Extracellular signal-regulated kinase/mitogen-activated protein kinases block internalization of delta-opioid receptors.

Abstract

Translocation of G protein-coupled receptors (GPCRs) from the cell membrane to cytosol depends on the kind of ligand activating the receptor. This principle is clearly demonstrated for opioid receptors, because diverse opiate agonists rapidly induce receptor internalization, whereas morphine almost fails. We report here the impact of mitogen-activated protein (MAP) kinase isoforms extracellular signal-regulated kinase (ERK)1/2 on the internalization of delta-opioid receptors (DORs) expressed in human embryonic kidney (HEK)293 cells.
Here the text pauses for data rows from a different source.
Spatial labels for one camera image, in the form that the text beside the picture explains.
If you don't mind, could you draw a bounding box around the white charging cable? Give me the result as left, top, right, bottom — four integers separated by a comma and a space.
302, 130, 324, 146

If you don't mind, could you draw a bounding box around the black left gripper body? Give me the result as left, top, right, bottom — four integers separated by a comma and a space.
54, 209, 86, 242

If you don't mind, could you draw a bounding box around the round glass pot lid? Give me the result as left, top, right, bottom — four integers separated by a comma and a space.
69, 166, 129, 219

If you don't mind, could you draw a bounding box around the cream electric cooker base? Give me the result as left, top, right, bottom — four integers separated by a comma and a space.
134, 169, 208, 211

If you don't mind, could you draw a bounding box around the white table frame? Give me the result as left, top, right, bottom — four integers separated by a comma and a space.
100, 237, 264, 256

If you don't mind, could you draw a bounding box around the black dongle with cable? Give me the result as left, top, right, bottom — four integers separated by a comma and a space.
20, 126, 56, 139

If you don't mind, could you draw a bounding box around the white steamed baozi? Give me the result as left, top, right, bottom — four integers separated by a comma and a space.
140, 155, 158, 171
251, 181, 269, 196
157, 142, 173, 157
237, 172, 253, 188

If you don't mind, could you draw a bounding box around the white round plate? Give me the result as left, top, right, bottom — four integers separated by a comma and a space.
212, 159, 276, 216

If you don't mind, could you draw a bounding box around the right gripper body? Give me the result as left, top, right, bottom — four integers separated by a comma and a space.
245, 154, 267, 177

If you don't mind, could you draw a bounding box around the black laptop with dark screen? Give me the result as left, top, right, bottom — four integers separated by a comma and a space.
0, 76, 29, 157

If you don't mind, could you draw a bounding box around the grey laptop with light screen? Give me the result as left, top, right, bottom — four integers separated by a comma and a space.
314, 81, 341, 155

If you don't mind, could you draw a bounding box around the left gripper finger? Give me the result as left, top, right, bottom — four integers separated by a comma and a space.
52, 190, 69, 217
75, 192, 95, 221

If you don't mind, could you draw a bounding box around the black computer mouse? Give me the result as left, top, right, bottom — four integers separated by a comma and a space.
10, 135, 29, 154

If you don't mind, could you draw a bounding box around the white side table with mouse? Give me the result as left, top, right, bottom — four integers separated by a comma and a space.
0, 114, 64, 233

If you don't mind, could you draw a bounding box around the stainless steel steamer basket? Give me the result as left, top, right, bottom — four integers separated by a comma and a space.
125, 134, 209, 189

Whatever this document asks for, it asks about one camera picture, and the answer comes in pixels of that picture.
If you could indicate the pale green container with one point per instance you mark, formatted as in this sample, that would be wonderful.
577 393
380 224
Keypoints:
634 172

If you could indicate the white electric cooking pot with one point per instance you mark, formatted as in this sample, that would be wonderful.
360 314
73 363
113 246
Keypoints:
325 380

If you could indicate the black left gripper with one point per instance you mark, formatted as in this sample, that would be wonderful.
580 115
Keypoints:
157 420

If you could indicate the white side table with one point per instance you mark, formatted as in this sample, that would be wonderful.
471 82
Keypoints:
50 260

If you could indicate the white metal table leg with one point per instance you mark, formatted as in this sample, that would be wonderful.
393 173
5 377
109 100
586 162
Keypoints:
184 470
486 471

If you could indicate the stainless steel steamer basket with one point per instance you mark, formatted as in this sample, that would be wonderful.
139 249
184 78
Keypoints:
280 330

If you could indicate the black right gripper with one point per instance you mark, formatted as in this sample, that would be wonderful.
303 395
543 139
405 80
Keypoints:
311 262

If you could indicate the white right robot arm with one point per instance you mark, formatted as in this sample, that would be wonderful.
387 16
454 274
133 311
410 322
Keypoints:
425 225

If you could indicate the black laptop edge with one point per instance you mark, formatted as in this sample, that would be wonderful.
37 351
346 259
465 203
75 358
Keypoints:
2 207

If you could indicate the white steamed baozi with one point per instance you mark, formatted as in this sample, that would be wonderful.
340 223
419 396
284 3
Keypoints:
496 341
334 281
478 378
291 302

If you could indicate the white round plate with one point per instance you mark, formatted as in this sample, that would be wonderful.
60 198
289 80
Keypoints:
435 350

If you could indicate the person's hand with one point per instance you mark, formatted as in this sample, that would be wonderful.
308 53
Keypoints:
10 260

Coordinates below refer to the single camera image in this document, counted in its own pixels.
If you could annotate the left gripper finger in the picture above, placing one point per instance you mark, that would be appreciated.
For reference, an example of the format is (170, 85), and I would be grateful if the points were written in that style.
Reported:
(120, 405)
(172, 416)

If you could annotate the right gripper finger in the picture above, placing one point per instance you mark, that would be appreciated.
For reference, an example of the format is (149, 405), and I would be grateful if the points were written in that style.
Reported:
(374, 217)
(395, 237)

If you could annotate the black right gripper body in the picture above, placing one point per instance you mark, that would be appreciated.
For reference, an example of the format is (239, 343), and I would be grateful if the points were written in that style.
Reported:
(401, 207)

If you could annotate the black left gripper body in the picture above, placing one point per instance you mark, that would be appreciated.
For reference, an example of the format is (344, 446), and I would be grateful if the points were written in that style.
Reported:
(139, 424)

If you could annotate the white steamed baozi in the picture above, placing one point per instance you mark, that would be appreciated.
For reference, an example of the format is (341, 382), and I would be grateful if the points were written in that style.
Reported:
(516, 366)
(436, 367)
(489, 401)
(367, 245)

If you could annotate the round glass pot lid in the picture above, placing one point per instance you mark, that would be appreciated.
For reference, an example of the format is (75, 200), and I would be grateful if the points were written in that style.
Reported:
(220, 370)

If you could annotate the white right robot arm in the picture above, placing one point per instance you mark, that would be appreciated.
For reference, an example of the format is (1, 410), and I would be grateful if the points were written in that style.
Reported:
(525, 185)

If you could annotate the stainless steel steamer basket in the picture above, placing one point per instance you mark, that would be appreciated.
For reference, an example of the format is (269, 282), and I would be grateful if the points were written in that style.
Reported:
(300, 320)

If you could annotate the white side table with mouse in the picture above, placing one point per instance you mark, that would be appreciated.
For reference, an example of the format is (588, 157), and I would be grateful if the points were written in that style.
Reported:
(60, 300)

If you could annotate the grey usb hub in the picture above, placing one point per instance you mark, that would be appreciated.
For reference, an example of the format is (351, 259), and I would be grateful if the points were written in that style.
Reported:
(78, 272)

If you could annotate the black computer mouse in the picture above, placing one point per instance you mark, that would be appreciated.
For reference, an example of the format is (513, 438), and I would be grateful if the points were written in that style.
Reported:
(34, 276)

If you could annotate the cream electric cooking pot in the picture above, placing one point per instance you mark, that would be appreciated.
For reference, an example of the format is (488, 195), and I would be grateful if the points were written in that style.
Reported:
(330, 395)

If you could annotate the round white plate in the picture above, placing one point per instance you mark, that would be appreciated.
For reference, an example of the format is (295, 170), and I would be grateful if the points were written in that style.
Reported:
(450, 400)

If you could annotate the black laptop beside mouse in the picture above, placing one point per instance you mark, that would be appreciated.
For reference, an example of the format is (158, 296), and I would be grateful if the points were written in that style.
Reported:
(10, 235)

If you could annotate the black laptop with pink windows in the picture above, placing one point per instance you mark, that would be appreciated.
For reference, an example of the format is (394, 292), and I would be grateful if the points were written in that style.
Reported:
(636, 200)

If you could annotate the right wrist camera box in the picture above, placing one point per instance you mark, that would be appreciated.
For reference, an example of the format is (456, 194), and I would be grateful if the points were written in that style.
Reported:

Receptor activation by etorphine turned out to transiently phosphorylate ERK/MAP kinases and bring about DOR internalization within 20 min. In contrast, prolonged exposure of HEK293 cells to morphine excited persistent phosphorylation of ERK/MAP kinases, and those cells failed to internalize the opioid receptor. When ERK/MAP kinase phosphorylation was blocked by 2'-Amino-3'-methoxyflavone (PD98059), morphine gained the ability to strongly induce DOR endocytosis. The importance of activated MAP kinases for DOR internalization is further demonstrated by glutamate and paclitaxel because these substances induce phosphorylation of ERK1/2 and concomitantly prevent DOR sequestration by etorphine. In addition, receptor internalization by morphine was facilitated by inhibition of protein kinase C and opioid-mediated transactivation of epidermal growth factor receptor (EGFR), both activating ERK/MAP kinases by opioids. The mechanism affording DOR internalization by PD98059 may relate to arrestin, which uncouples GPCRs and thus triggers receptor internalization. Arrestin considerably translocates toward the cell membrane upon DOR activation by morphine in presence of the MAP kinase blocker, but it fails in the absence of PD98059. We conclude that ERK/MAP kinase activity prevents opioid receptor desensitization and sequestration by blocking arrestin 2 interaction with activated DORs.